We noted in a previous post that both the Securities and Exchange Commission and the audit world are paying more attention to several items in the financial statements that are likely to be hit particularly hard by Covid-19.

Among those items was impairment of goodwill or intangible assets. Today in its first-quarter earnings release, United Airlines ($UAL) gave us a great example of that headache.

United declared a $50 million impairment on the value of its flight routes to China. Here’s what the company had to say:

The company recorded $63 million of special charges, primarily associated with a $50 million impairment for its China routes. The company conducted impairment reviews of certain intangible assets in the first quarter of 2020, which consisted of a comparison of the book value of those assets to their fair value calculated using the discounted cash flow method. Due to the COVID-19 pandemic and the subsequent suspension of flights to China, the company determined that the value of its China routes had been impaired.

One might assume that this $50 million impairment is unwelcome, but not terribly significant considering United’s many other business challenges at the moment. After all, United listed $3 billion in intangible assets as of Dec. 31, and $1.15 billion of that sum was specifically related to flight routes.

A $50 million impairment does qualify as material (4.4 percent of that $1.15 billion), but not by much.

This isn’t the first time United has impaired intangible assets related to flight routes, either. In 2018 it recorded a $105 million charge for routes in Brazil, and another charge of $206 million for flights to Hong Kong.

But here’s where it gets interesting — United’s impairment analysis for flight routes was flagged as a Critical Audit Matter.

CAMs: A Refresher

CAMs, as you may recall, are new disclosures that audit firms are required to make about their clients.

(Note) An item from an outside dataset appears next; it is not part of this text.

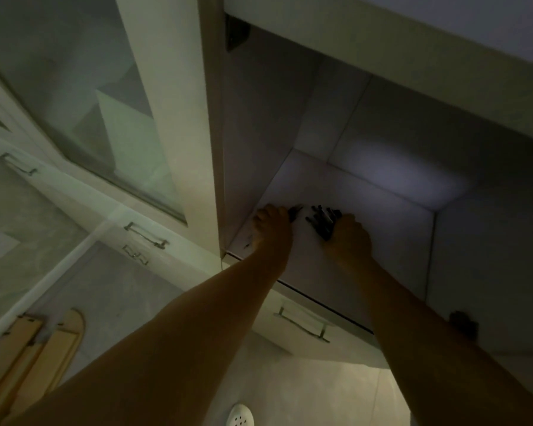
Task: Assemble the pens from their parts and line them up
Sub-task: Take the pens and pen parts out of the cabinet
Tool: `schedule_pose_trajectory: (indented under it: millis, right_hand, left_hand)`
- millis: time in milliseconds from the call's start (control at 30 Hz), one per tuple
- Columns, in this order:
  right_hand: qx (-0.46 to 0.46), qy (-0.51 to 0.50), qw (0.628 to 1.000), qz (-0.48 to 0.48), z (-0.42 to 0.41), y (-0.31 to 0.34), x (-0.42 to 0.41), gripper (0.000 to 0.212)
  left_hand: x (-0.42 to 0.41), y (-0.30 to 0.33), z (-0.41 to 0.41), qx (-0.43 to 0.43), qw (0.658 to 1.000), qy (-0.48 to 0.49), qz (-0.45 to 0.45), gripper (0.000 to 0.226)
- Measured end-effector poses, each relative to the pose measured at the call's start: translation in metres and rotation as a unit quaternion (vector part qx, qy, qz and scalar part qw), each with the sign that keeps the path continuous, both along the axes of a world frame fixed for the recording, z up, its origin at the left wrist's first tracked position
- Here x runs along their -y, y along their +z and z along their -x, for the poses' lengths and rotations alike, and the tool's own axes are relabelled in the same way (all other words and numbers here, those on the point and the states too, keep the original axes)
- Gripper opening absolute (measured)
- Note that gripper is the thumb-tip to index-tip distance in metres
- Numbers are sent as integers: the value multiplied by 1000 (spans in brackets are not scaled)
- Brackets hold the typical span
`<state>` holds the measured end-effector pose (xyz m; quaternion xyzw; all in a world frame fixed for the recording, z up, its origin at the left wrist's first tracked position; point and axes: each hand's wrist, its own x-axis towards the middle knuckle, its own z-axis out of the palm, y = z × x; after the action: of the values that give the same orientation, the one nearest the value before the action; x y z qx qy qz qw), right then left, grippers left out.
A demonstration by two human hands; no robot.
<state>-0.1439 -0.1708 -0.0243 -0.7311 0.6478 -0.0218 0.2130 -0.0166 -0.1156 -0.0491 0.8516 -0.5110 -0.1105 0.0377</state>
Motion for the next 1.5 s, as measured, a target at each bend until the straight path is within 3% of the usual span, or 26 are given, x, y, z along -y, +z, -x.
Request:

CAMs are any line-item that can be material to the financial statements, and also relies heavily on complex, subjective judgment.

Declaring something a CAM doesn’t necessarily mean something is amiss in that line item, although that can be the case. It’s more akin to the audit firm telling investors, “This line item here is material, but it’s really hard for us to get an empirical, data-driven assessment of how reliable it is. There’s a lot of judgment involved.”

As we were sifting through United’s 10-K for more detail about its intangible assets, we found that CAM disclosure from the firm’s auditor, Ernst & Young. Here’s what EY had to say:

Auditing management's annual route authorities indefinite-lived intangibles impairment test was complex and highly judgmental due to the significant estimation required in determining the fair value. The fair value estimate was sensitive to significant assumptions such as revenue growth rate, cost per available seat mile and the discount rate, each of which is affected by expectations about future market or economic conditions. As a result of the subjectivity of the assumptions, adverse changes to management's estimates could reduce the underlying cash flows used to estimate fair value and trigger impairment charges.

That’s disclosure of the CAM itself. EY also had to explain the steps it took to address the complexity of the disclosure:

To test the estimated fair value of the Company's route authorities indefinite-lived intangibles, we performed audit procedures that included, among others, assessing the fair value methodology used by management and evaluating the significant assumptions used in the valuation model. We compared significant assumptions to current industry, market and economic trends, and to the Company's historical results. We assessed the historical accuracy of management's estimates and performed sensitivity analyses of significant assumptions to evaluate the changes in the fair value of the intangible assets that would result from changes in assumptions. We also involved a valuation specialist to assist in our evaluation of the Company's valuation methodology and discount rate.

Analysts who follow United might want to keep all this in mind, especially as United grinds through what is likely to be a terrible year for airlines. We might see more impairments of other routes, or more impairments of routes that had already suffered impairments in the past. All of that will flow through to the income statement, making already bad numbers that much worse.